ASSIGNED TASK: From the entries that follow, copy exactly the lines beginning at the line holding "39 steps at" and continuing through the line holding "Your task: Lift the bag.".

GIVEN RECORDS:

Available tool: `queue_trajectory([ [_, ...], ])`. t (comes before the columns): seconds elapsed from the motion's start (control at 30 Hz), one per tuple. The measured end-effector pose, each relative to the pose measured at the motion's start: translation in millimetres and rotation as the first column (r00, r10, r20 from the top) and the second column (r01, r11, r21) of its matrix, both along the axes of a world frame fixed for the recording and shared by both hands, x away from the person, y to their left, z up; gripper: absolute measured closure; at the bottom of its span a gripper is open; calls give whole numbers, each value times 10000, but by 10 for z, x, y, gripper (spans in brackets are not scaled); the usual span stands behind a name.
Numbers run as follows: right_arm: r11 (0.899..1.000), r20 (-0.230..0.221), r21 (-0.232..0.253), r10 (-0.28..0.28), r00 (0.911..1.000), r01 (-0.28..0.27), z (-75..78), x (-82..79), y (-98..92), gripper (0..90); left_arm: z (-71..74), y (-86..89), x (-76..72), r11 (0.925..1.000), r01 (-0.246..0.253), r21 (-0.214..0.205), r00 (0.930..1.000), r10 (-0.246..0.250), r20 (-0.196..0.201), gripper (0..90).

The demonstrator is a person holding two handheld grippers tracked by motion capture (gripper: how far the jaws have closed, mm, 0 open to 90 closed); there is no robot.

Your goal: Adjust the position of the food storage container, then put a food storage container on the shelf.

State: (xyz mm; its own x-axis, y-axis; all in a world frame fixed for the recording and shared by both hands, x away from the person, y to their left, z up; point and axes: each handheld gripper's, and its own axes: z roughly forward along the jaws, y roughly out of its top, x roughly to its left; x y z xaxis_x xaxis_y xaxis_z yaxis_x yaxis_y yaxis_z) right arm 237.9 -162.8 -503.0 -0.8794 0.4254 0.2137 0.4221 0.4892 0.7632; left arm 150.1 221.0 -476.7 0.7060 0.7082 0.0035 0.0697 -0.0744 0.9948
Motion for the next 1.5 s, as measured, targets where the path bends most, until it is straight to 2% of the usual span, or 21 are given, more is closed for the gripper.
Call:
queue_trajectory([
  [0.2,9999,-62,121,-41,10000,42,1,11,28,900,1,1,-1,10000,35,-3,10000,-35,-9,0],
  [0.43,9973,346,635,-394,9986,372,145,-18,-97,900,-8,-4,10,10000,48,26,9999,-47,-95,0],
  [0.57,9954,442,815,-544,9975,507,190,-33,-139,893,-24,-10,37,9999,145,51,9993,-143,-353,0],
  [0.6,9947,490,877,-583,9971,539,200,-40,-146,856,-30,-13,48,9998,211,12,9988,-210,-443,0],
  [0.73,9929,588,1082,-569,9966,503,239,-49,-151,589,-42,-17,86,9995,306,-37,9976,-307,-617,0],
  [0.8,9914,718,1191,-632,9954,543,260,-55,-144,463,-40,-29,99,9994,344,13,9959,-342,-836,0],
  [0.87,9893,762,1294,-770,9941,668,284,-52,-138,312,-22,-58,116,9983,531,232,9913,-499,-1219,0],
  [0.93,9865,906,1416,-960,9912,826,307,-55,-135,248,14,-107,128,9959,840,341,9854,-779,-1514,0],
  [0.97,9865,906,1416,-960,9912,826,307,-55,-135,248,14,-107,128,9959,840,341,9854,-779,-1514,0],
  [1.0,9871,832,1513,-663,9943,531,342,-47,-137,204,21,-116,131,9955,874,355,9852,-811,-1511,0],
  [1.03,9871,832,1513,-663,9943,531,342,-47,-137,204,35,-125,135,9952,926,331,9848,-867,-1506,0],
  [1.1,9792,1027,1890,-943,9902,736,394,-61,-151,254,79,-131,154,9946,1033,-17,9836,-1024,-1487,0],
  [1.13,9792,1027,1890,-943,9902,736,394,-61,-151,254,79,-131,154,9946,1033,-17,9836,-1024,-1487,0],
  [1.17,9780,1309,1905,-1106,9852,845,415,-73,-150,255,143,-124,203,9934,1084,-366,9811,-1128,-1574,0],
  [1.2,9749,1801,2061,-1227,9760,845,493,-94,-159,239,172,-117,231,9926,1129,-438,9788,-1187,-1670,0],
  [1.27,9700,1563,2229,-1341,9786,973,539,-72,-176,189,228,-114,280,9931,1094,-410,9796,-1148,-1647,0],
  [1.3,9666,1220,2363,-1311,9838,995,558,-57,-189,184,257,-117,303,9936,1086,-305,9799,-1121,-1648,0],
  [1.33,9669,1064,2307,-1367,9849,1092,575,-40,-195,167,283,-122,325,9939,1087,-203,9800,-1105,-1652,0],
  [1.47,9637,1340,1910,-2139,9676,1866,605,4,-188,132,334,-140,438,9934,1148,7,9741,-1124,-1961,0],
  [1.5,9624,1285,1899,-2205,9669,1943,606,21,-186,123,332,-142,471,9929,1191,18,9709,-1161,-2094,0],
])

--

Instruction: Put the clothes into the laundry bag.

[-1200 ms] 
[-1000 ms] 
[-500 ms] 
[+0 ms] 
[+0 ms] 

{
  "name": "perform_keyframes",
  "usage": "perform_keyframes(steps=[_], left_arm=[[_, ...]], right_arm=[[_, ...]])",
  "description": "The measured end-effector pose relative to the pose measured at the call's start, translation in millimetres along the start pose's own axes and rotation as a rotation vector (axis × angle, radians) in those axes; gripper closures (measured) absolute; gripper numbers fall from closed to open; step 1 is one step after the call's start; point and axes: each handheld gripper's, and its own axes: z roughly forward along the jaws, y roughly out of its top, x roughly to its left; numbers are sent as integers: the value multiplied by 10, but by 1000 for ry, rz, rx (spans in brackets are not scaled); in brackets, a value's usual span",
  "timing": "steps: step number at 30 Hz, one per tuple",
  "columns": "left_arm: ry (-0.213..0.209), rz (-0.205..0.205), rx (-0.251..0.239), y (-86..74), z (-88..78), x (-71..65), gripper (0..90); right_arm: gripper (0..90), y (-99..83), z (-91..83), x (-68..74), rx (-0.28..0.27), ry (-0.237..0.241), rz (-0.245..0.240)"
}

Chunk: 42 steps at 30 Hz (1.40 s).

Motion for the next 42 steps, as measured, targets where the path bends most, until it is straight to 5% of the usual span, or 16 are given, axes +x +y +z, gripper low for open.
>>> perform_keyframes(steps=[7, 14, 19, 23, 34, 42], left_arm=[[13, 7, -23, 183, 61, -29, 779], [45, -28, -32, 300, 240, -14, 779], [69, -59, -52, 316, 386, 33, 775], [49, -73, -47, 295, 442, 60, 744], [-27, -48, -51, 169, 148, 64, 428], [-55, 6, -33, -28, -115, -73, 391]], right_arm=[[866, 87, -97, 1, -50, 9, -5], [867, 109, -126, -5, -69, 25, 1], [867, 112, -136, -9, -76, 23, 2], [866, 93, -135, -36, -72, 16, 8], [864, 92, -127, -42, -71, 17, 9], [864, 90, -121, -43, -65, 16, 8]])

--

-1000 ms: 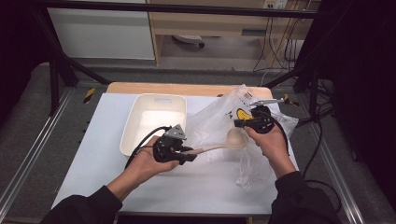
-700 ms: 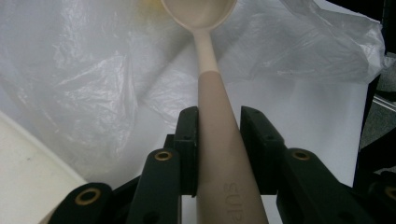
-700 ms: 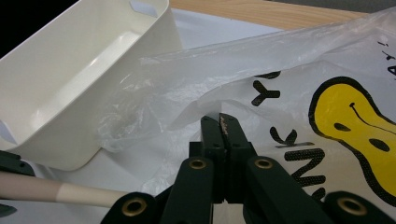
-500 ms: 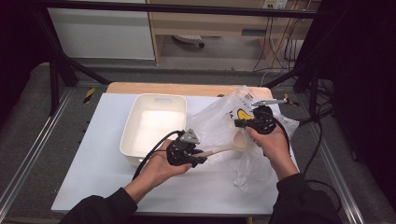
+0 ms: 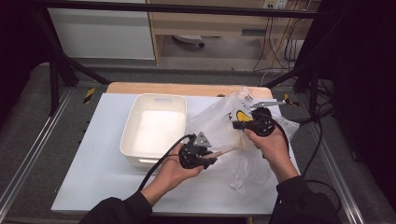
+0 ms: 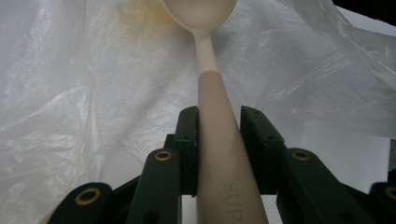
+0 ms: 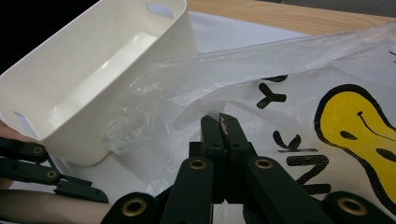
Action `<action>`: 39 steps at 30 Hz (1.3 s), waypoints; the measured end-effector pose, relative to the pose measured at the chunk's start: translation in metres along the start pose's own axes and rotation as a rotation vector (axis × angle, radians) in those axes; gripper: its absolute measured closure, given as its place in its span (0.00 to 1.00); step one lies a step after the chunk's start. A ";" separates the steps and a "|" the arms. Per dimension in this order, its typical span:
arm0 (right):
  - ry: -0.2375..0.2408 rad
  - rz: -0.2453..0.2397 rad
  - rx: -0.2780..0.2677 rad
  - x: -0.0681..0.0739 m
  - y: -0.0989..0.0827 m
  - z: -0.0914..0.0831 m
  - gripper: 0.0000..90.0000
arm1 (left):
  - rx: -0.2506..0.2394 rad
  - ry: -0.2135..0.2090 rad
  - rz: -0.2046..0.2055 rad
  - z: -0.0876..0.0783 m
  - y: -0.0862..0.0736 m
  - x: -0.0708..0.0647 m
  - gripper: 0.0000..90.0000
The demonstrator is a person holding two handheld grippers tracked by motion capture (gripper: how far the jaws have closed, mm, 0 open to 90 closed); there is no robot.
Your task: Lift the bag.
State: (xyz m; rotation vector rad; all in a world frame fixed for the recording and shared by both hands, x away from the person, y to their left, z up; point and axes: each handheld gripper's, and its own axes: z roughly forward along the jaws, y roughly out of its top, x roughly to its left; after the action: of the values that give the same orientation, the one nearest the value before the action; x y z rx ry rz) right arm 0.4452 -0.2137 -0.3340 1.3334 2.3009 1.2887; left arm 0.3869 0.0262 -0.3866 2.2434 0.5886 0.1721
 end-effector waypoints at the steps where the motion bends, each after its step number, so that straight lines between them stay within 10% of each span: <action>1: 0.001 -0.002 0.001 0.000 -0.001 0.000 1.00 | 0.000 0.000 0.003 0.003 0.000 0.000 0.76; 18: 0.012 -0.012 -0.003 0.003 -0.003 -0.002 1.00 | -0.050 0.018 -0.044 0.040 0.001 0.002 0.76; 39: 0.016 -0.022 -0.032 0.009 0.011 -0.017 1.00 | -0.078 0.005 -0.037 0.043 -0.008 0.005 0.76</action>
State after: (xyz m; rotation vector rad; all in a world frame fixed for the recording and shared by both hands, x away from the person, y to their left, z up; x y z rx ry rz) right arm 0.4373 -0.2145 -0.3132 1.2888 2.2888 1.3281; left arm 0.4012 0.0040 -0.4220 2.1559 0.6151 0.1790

OUTPUT BELOW:
Action `<action>`: 39 steps at 30 Hz (1.3 s), waypoints; the measured end-effector pose, relative to the pose measured at the chunk's start: translation in metres along the start pose's own axes and rotation as a rotation vector (axis × angle, radians) in those axes; gripper: its absolute measured closure, given as its place in its span (0.00 to 1.00); step one lies a step after the chunk's start. A ";" separates the steps and a "|" the arms. Per dimension in this order, its typical span:
arm0 (right):
  - ry: -0.2375..0.2408 rad
  - rz: -0.2453..0.2397 rad
  - rx: -0.2780..0.2677 rad
  - x: -0.0681..0.0739 m
  - y: -0.0989..0.0827 m
  - z: -0.0914..0.0831 m
  - gripper: 0.0000..90.0000
arm1 (left):
  - rx: -0.2506..0.2394 rad
  - ry: -0.2135..0.2090 rad
  - rz: -0.2046..0.2055 rad
  - z: -0.0876..0.0783 m
  - y: -0.0862..0.0736 m
  - x: -0.0708..0.0647 m
  - gripper: 0.0000..90.0000
The demonstrator is a person holding two handheld grippers tracked by motion capture (gripper: how far the jaws have closed, mm, 0 open to 90 closed); there is no robot.
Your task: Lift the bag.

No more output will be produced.